Hewlett-Packard, the American computer group embroiled in a legal bust-up over its ill-fated $11 billion purchase of Autonomy, the British software developer, is planning to break itself into two.
The Californian company is proposing to split its personal computer and printer businesses from its corporate hardware and services operations. The move, which could be announced today, is likely to be via a share distribution next year to existing shareholders.
A separation would mark the second big American technology break-up in the space of a week, after last Tuesday’s announcement from eBay that it had bowed to pressure from Carl Icahn, the activist shareholder, to split its auction business from its PayPal payments operation. That was backed by the markets, with the shares jumping 7.5 per cent. Companies are coming under pressure from shareholders to concentrate on a narrower range of businesses in the belief that such focus leads to higher stock market ratings.
HP toyed with the decision to spin off its personal computers operation in 2011, when it accompanied its purchase of Autonomy with news that it was weighing up a demerger. It changed its mind after the shareholder coup that led to the departure of Léo Apotheker as its chief executive.
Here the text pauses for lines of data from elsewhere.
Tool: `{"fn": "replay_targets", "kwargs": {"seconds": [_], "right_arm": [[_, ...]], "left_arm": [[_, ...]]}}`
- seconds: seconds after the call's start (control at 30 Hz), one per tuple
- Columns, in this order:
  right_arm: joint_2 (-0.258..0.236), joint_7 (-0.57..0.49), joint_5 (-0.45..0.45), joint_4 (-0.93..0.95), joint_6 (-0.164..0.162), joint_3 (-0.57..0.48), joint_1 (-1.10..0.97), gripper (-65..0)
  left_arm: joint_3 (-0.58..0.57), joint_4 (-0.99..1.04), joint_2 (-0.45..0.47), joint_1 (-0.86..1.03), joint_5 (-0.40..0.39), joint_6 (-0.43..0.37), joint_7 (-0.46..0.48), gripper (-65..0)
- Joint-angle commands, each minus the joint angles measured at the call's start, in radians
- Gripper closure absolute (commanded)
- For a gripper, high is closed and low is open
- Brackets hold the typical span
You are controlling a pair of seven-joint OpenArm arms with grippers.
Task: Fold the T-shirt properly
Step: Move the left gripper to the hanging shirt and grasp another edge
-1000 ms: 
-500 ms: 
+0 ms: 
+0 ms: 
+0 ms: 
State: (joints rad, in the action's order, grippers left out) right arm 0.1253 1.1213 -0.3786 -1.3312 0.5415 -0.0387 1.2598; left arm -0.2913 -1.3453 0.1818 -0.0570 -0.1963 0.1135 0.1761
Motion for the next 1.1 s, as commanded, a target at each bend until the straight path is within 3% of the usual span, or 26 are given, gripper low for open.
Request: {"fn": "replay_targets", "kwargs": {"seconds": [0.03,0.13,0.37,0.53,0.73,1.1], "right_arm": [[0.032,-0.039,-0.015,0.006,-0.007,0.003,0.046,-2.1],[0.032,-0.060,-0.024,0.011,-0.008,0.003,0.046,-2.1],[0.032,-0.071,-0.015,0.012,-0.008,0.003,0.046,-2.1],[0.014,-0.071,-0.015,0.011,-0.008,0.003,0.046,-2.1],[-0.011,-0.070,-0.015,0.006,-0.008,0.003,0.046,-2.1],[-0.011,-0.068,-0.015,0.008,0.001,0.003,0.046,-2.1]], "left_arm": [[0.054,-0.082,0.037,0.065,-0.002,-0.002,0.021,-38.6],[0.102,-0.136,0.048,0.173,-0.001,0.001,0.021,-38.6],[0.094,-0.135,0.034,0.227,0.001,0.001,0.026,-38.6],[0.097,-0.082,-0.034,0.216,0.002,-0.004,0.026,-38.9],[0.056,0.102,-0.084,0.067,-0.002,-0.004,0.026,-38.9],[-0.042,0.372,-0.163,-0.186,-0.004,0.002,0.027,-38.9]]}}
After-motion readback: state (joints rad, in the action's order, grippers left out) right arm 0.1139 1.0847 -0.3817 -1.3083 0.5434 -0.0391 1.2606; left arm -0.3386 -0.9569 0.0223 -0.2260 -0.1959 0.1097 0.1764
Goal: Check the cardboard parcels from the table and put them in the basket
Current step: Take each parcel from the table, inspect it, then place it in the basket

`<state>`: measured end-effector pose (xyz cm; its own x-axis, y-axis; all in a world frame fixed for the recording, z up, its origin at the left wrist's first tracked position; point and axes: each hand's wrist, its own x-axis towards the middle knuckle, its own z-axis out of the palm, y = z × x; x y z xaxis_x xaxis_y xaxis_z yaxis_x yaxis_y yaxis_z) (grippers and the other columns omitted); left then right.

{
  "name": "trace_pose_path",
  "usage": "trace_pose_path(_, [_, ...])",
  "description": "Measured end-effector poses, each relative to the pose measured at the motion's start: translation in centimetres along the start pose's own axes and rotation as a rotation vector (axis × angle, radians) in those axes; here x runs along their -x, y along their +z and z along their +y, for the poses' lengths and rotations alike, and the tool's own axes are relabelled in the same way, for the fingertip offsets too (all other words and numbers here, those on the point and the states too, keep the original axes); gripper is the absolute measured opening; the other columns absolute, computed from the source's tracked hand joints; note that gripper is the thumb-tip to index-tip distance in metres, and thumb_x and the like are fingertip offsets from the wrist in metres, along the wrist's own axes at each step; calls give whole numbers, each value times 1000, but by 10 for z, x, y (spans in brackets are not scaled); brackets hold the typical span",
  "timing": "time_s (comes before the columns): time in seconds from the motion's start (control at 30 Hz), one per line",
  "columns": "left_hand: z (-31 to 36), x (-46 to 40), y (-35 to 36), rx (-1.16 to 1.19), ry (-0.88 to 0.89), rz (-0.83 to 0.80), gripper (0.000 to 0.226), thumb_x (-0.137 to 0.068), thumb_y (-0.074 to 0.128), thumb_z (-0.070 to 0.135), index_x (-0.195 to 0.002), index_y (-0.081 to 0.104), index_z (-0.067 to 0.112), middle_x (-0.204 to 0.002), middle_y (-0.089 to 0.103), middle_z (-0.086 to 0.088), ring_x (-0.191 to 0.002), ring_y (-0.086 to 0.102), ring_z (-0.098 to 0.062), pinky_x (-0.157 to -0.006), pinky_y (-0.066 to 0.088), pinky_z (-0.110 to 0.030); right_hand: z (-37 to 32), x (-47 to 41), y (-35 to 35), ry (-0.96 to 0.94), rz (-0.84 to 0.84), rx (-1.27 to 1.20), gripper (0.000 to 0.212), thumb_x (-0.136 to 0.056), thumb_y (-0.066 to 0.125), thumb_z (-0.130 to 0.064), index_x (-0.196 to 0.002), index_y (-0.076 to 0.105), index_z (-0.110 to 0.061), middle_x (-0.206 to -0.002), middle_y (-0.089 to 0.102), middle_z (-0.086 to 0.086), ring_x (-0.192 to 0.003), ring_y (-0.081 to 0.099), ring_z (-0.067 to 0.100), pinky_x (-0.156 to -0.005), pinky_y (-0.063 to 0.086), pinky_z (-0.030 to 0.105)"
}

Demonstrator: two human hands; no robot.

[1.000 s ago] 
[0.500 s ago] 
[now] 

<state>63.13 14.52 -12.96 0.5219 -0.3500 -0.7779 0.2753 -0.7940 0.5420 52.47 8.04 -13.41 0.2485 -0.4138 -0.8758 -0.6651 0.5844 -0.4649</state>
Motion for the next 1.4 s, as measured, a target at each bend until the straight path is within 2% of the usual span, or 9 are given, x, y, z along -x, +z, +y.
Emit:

Meg Whitman, his successor, has restructured the company to combine the PC business with the more profitable printer operation. She is expected to chair the demerged PC and printer business, while becoming chief executive of corporate hardware and services. Sales are split broadly between the two arms of the business, with the printer and PC activities contributing almost $56 billion in revenues last year.
Last year HP lost its position as the world’s leading player by shipments in PCs to Lenovo, of China.
An HP spokeswoman declined to comment on a report in The Wall Street Journal that the company was on the brink of announcing a break-up.